Alors arrêtez de croire que les fées sont de gentilles petites choses. Les contes s’accordent sur le fait qu’elles disposent d’une magie, d’une beauté, d’une innocence et d’une cruauté exacerbé. Selon la tradition, elles se répartissent dans deux cours : la caste des Seeli (les bénis, des "trooping fairies" plutôt bien disposées envers l’humanité) et les Unseeli (les maudits, "solitary fairies" maléfiques). Leur structure sociale fonctionne sur un modèle royaliste dont le couple le plus connu est celui popularisé par Shakespeare dans Songe d’une nuit d’été : Titania et Obéron. En fonction des légendes, le nom des souverains diffère, Mab apparaissant régulièrement comme figure de reine.
Détail de "Titania et Bottom" par Sir Edwin Landseer Que sont devenues les anciennes fées ? Leur royaume n’est pas celui-de la mortalité bien que les fées puissent s’y déplacer, prenant souvent le couvert d’un masque afin de cacher leur nature. Les fées sont originaires d’un espace parallèle dont le nom gaélique est Tír na nÓg. Ce monde est régit par la féérie et ne peut-être appréhendé par les humains. Ses frontières sont floues mais il semble exister des points passerelles pouvant être activés par l’utilisation de rituels féerique (utilisant la magie du « Glamour » (la magie des fées tout simplement)). Cela dit, le voyage peut s’avérer dangereux et la maitrise du Glamour nécessite l’initiation par une fée. Pour ceux qui voudraient tenter leur chance dans cette voie là, la première étape pourrait-être La Roche-aux-Fées se situant en Ille-et-Vilaine. On dit que les mégalithes qui s’y trouvent durent agencés par le Glamour. Dans ce cas, il est probable que certaines fées y passent encore, nostalgique d’une époque ou la banalité avait moins d’emprise sur les gens. Bien sûr, toutes les campagnes britanniques sont également bonnes à visiter. Étudiez les personnes que vous rencontrez. Si l’un d’eux provoque une sensation de glissement du réel, allez l’aborder. C’est en tâtonnant que l’on finit par trouver.

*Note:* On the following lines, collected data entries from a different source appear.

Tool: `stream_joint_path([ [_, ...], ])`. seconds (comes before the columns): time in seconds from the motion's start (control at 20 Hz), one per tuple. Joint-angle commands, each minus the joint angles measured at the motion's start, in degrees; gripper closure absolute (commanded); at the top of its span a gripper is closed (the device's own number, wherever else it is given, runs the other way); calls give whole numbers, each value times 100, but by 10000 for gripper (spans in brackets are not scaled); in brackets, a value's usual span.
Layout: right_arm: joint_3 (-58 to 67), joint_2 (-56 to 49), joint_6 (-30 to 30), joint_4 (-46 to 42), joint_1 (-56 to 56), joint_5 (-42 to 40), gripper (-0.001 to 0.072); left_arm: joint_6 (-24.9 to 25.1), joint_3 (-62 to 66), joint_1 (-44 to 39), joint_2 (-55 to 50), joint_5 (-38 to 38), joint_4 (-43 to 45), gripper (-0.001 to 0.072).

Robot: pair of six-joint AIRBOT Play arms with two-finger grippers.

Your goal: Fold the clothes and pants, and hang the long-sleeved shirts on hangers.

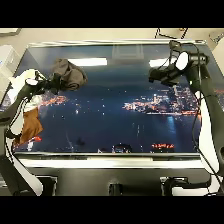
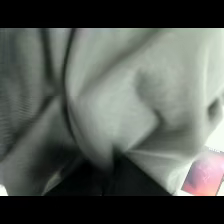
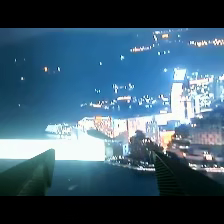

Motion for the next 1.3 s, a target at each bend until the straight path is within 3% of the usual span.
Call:
stream_joint_path([
  [0.0, 68, 127, -704, -52, 4, 481, 8, 966, 20, -61, 339, -11, -269, 687],
  [0.15, 345, 472, -940, -765, 4, 398, 8, 2461, 20, -151, 1652, -258, -210, 688],
  [0.2, 446, 660, -940, -1088, 4, 286, 8, 2743, 20, -216, 2190, -450, -52, 688],
  [0.45, 560, 1834, -914, -1875, 4, -68, 8, 2811, -162, -1231, 4824, -1762, 1495, 688],
  [0.7, 560, 2887, -780, -1888, 4, 271, 8, 2079, -1600, -3119, 6076, -1786, 2006, 688],
  [0.85, 557, 3252, -756, -1886, 4, 424, 9, 1687, -2815, -4054, 5971, -990, 2430, 688],
  [1.0, 538, 3230, -503, -1742, 4, 1270, 13, 275, -4131, -4402, 5442, -35, 2885, 688],
  [1.1, 472, 2968, -435, -1384, 4, 2129, 14, -457, -4684, -4422, 4905, 35, 2881, 686],
  [1.2, 85, 2618, -439, -750, 4, 2575, 15, -549, -4774, -4374, 4485, -267, 2682, 682],
  [1.25, -297, 2450, -446, -269, 7, 2601, 15, -479, -4728, -4291, 4409, -450, 2490, 558],
])
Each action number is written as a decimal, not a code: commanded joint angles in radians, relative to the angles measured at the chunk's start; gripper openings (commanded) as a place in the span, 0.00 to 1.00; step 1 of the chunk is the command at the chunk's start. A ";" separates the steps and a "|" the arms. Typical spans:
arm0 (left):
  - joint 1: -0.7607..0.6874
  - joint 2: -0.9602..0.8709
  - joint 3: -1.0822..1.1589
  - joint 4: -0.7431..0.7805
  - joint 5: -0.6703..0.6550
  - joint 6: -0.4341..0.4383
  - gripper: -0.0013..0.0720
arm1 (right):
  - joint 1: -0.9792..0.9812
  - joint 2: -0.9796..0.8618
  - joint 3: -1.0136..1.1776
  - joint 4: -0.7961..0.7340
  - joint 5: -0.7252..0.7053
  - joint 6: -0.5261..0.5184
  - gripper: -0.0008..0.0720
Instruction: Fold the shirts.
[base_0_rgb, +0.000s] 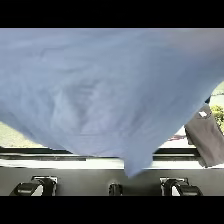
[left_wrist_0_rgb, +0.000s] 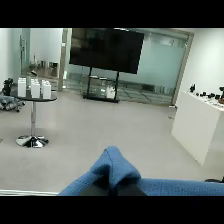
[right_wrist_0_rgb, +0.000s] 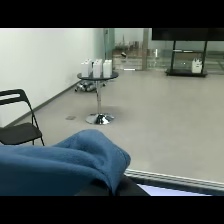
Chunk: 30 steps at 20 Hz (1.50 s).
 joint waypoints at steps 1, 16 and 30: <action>0.001 0.055 0.001 0.007 -0.036 0.004 0.06 | 0.000 0.051 0.002 -0.056 0.041 0.030 0.07; 0.001 -0.211 -0.025 0.043 -0.281 0.081 0.06 | 0.000 -0.262 0.050 -0.226 0.425 0.086 0.07; 0.000 -1.074 -0.164 -0.128 -0.117 0.095 0.06 | 0.003 -1.165 0.007 -0.039 0.139 0.326 0.07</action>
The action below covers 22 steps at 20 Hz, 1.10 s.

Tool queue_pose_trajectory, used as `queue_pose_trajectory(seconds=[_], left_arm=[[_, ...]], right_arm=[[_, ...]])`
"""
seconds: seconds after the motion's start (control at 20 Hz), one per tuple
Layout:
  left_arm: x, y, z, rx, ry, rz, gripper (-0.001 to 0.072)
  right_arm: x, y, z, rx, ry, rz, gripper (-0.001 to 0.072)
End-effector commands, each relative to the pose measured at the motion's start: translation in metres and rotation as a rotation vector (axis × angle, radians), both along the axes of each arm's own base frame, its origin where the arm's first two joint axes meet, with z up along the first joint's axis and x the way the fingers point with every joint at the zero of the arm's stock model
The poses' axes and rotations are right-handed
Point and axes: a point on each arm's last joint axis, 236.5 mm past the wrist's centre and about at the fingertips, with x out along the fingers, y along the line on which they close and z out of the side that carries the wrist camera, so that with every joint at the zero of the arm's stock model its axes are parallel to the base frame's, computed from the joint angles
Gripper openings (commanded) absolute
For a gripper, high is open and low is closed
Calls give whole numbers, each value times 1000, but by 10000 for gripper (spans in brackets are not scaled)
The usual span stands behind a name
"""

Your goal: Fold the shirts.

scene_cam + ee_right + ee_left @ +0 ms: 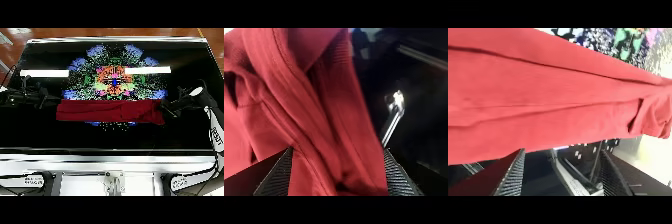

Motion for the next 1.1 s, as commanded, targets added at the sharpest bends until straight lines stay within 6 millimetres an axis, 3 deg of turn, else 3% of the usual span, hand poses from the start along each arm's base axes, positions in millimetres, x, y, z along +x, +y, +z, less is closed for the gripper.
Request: queue_pose_trajectory(seconds=[0.0, 0.1, 0.15, 0.2, 0.3, 0.4, 0.45, 0.55, 0.75, 0.9, 1.05], left_arm=[[-4, -18, 14, 9, -34, -48, 516], [-5, -25, 16, 10, -38, -65, 516], [-6, -28, 16, 10, -38, -74, 513], [-6, -30, 16, 10, -38, -79, 456], [-6, -35, 16, 15, -52, -101, 332], [-7, -47, 15, 23, -69, -137, 100], [-8, -58, 15, 32, -88, -173, 42], [-6, -89, 12, 50, -118, -223, 43], [-4, -182, -6, 82, -176, -290, 43], [-7, -260, -17, 8, -191, -269, 43], [-27, -326, -31, -97, -158, -260, 44]], right_arm=[[-3, 22, -23, 21, 48, 17, 700], [-4, 26, -28, 26, 59, 23, 675], [-1, 26, -27, 21, 44, 23, 418], [1, 24, -24, 19, 33, 18, 88], [8, 24, -5, 13, -28, 39, 61], [15, 23, 26, -2, -113, 60, 61], [17, 25, 48, -2, -155, 63, 61], [17, 28, 91, -7, -242, 73, 61], [-6, 37, 170, -11, -355, 83, 61], [-30, 44, 211, -9, -399, 85, 61], [-48, 49, 239, -4, -432, 65, 61]])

Mais les endroits sauvages sont constamment mangés par l’urbanité. Quelle place tiendront les fées en ce XXIème siècle balbutiant ? S’adapteront-elles afin de revenir conquérir et égarer nos cœurs ou s’attarderont-elles de plus en plus dans leur royaume jusqu’à rompre tout commerce avec l’humanité ? Il en va à chacun d’y répondre. Pour conclure, je voudrais citer une belle phrase issue de l’œuvre de James Matthew Barrie : "Chaque fois qu'un enfant dit “Je ne crois pas aux fées”, il y'a une fée, quelque part, qui tombe morte". A bon entendeur, sachez préserver votre fraîcheur première.